Napisaliśmy o tym w naszym portalu w ostatnim dniu grudnia, a więc kilka dni po wyłączeniu świateł. Jeszcze przedwczoraj nie działały, ale wczoraj zarządca drogi, czyli Generalna Dyrekcja Dróg Krajowych i Autostrad przywróciła sygnalizację (co widać na zdjęciach poniżej). Cieszymy się wraz z mieszkańcami Braszowic, bo z ich punktu widzenia to feralne miejsce zawsze będzie groźne, zwłaszcza dla osób pieszych przechodzących przez „ósemkę”. Trzeba w tym miejscu przypomnieć, że sygnalizacja świetlna na tym skrzyżowaniu została włączona kilka tygodni po zakończeniu robót drogowych, o czym również informowaliśmy w naszym portalu.

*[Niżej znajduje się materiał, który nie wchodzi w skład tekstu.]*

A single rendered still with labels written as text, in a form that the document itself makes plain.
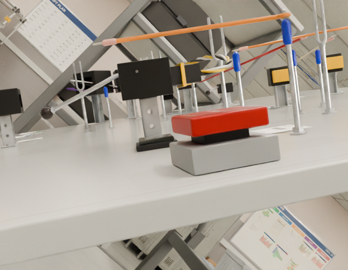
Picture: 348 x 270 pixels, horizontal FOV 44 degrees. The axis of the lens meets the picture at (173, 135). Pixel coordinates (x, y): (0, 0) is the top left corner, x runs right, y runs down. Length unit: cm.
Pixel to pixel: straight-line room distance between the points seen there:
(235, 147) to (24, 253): 13
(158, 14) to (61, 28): 674
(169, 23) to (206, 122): 134
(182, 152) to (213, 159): 3
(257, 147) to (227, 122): 2
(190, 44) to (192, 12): 12
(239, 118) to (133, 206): 9
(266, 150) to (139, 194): 8
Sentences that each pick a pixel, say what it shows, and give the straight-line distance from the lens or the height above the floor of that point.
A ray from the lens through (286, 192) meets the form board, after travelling 24.
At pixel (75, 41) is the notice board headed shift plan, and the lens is 819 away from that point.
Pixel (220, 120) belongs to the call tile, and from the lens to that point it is 25.
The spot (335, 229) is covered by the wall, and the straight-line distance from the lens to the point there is 915.
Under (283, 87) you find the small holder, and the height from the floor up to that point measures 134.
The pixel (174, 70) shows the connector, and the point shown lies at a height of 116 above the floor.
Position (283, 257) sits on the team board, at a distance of 879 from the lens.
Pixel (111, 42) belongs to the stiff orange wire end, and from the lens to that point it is 39.
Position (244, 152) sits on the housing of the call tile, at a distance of 26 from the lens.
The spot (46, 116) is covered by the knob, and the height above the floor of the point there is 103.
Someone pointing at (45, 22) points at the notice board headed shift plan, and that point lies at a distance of 833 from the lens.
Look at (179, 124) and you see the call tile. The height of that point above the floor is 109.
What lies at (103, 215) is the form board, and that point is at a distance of 21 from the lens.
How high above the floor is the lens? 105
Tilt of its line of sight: 7 degrees up
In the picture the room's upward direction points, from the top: 43 degrees clockwise
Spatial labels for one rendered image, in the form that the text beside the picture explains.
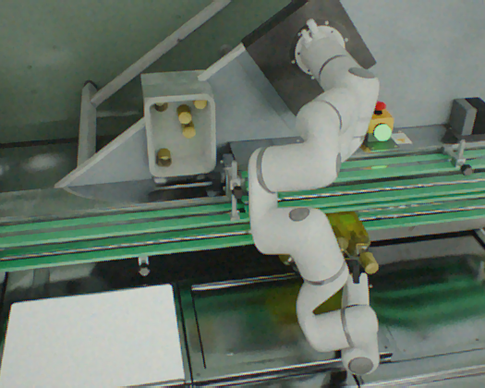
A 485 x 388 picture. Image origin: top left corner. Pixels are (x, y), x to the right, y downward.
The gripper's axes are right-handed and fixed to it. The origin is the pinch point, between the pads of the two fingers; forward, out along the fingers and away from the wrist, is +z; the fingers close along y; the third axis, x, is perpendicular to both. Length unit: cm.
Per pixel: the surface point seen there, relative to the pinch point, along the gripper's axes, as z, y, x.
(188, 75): 37, 33, 43
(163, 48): 85, 22, 59
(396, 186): 30.6, 6.1, -14.2
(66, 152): 77, -17, 95
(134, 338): -13, -13, 50
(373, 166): 27.8, 13.4, -6.6
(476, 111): 44, 23, -35
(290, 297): 4.1, -13.1, 13.4
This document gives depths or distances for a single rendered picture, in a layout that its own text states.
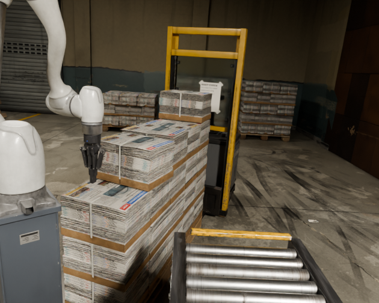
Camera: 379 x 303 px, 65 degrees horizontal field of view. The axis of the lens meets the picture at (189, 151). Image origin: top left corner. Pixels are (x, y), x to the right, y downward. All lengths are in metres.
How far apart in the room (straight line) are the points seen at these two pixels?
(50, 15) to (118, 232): 0.95
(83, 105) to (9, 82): 8.20
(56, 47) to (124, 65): 7.25
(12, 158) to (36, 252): 0.34
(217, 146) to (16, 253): 2.32
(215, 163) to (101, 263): 1.85
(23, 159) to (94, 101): 0.44
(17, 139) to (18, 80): 8.40
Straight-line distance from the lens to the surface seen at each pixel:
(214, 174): 3.21
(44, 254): 1.21
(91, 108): 1.36
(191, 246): 1.25
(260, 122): 6.98
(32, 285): 1.27
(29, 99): 9.36
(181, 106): 2.44
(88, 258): 1.71
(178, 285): 1.07
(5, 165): 1.08
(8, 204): 1.12
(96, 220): 1.56
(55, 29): 1.24
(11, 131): 1.07
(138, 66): 8.44
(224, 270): 1.16
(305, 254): 1.34
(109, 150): 1.70
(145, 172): 1.58
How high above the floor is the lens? 1.48
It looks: 16 degrees down
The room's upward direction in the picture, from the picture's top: 4 degrees clockwise
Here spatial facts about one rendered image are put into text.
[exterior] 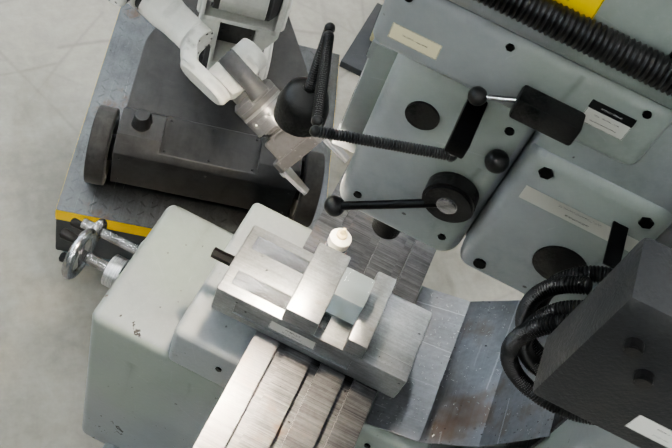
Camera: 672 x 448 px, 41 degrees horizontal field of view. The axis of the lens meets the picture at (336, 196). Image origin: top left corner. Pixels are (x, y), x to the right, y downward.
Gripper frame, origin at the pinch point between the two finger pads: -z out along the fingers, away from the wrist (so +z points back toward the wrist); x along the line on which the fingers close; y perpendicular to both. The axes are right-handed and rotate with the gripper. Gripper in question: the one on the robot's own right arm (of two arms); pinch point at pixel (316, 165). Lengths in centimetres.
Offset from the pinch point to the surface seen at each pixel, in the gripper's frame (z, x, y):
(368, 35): -3, -26, 184
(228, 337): -10.7, -25.7, -22.3
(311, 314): -13.7, -5.3, -30.7
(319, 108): 14, 30, -59
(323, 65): 17, 32, -53
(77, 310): 3, -104, 47
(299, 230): -8.6, -13.5, 3.0
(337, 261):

Mamy natomiast prośbę mieszkańców Barda, którą przekazujemy do GDDKiA. Sprawa również dotyczy krajowej „ósemki”, a więc arterii wybitnie niebezpiecznej dla wszystkich uczestników ruchu. Na przejściu dla pieszych pomiędzy parkingiem przy centrum handlowym a stacją kolejową od połowy grudnia ubiegłego roku nie działa oświetlenie punktowe pasów dla pieszych (co pokazujemy na zdjęciach poniżej). Czynne jest wprawdzie światło pulsacyjne i świecący znak drogowy, lecz widoczność w tym miejscu, nawet dla kierowców przestrzegających obowiązującego w tym miejscu ograniczenia prędkości do 50 km/h, po zmroku i rano (szczególnie w obecnej porze roku) jest bardzo słaba. Do tego dochodzi jeszcze śliskość nawierzchni i fakt, że piesi w tym miejscu nie mają najczęściej odblasków na okryciu, bo przecież nie poruszają się po poboczu drogi, lecz przekraczają oznakowane przejście. Być może potrzebna jest tylko wymiana żarówek, być może naprawa instalacji, ale sprawa nie wygląda na skomplikowane zadanie. Prosimy zatem służby drogowe o szybką reakcję.